From: Michael Tokarev <mjt@tls.msk.ru>
To: Dave Chinner <david@fromorbit.com>
Cc: xfs@oss.sgi.com
Subject: Re: Alignment size?
Date: Fri, 13 Aug 2010 10:24:46 +0400 [thread overview]
Message-ID: <4C64E52E.2060806@msgid.tls.msk.ru> (raw)
In-Reply-To: <20100812234911.GC10429@dastard>
13.08.2010 03:49, Dave Chinner wrote:
> On Fri, Aug 13, 2010 at 02:10:39AM +0400, Michael Tokarev wrote:
>> Hello.
>>
>> I used XFS for a long time on many different
>> servers, and it works well. But now I encountered
>> an.. unexpected problem.
>>
>> The question is: on one of our servers, XFS requires
>> different alignment size for O_DIRECT operations than
>> on others. Usually it's 512 bytes, but on this server
>> it is 4096 - both min_io and alignment (this is from
>> XFS_IOC_DIOINFO ioctl).
>
> It'll be a filesystem set up with a 4k sector size, then. Check the
> output of xfs_info.
yes, xfs_info reports sectsz=4096, I noticed this yesterday.

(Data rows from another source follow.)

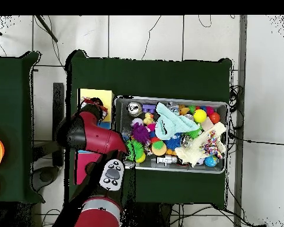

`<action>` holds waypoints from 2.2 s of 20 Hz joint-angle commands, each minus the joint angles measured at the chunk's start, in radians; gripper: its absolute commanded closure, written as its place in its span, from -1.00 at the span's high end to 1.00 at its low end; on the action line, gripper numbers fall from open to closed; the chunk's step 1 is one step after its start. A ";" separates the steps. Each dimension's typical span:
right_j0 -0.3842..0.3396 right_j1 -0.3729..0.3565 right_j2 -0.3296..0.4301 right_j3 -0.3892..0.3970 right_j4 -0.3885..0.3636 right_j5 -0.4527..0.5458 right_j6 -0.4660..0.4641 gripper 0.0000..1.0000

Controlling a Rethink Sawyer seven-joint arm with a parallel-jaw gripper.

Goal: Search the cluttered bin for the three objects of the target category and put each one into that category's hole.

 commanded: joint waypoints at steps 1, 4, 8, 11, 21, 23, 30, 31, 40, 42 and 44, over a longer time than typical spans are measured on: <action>-0.030 0.039 -0.008 0.047 0.006 0.111 0.156 1.00; -0.029 0.036 -0.009 0.049 0.005 0.121 0.154 1.00; -0.060 -0.045 0.005 0.120 -0.061 0.156 0.110 1.00; -0.095 -0.118 0.021 0.177 -0.112 0.213 0.064 1.00; -0.091 -0.221 -0.026 0.215 -0.219 0.443 0.012 1.00; -0.086 -0.229 -0.035 0.212 -0.240 0.459 0.018 1.00; -0.095 -0.224 -0.027 0.189 -0.282 0.475 0.058 1.00; -0.096 -0.223 -0.027 0.187 -0.286 0.477 0.063 1.00; -0.104 -0.226 -0.012 0.180 -0.318 0.434 0.090 1.00; -0.099 -0.225 -0.016 0.173 -0.320 0.436 0.098 1.00; -0.091 -0.228 -0.023 0.169 -0.320 0.436 0.106 1.00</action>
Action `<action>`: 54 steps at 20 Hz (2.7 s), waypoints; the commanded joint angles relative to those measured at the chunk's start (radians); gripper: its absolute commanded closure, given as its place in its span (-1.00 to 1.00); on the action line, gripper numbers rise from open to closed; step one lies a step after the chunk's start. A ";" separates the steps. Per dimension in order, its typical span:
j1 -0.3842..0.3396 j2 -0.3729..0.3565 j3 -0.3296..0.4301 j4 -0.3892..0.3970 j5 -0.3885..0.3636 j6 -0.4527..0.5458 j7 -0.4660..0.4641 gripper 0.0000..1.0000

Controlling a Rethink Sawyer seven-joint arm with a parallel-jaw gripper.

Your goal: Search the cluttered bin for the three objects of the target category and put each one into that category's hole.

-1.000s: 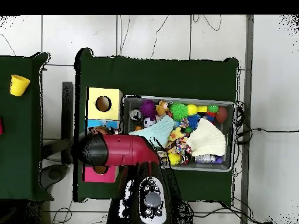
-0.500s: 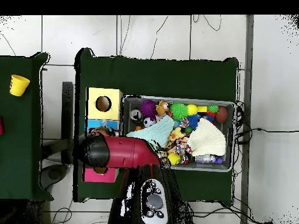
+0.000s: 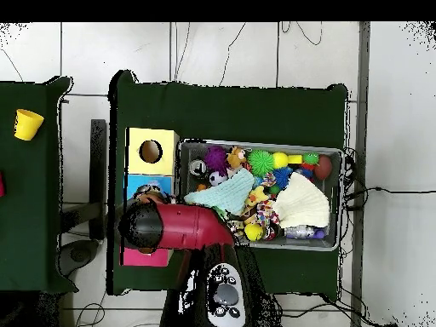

>> I'm not sure what the reason for this is.
>> On this server, the underlying block device is raid5
>> (linux sw raid), but we had other machines with raid5
>> which didn't have that alignment requiriments.
>>
>> The problem with that is that Oracle db, which we use
>> with XFS alot, refuses to work on this machine, or,
>> rather, XFS refuses to process I/O in 512-byte chunks
>> from oracle (control files and redolog files).
>
> A clear case of application failure. I guess Oracle have some work
> to do to support 4k sector drives where they won't be able to do 512
> byte direct IOs at all....
Sure thing, that's oracle10, and at least at that time
there was no way to determine the size of I/O in a generic
way. Now there is, and I hope in oracle12 there will be
support for various different sectors.
But this is not the point..
.
>> Is there a way to remedy this somehow, without
>> reformatting whole 600+ gb?
>
> Not really. If it is 4k sector size, then there is some extremely
> dangerous voodoo that you could do to realign and resize the AG
> headers, followed by a full xfs_repair run to fix up all the block
> accounting. This is not something I'd recommend anyone ever does,
> and for only 600GB of data it would probably take more time to work
> out how to do it correctly (using disposable filesystem images) than
> it would to dump, mkfs and restore...
Ugh. I see. Well, I was afraid of that, but I'm already
sorta-prepared for that, after "sleeping with this idea"... ;)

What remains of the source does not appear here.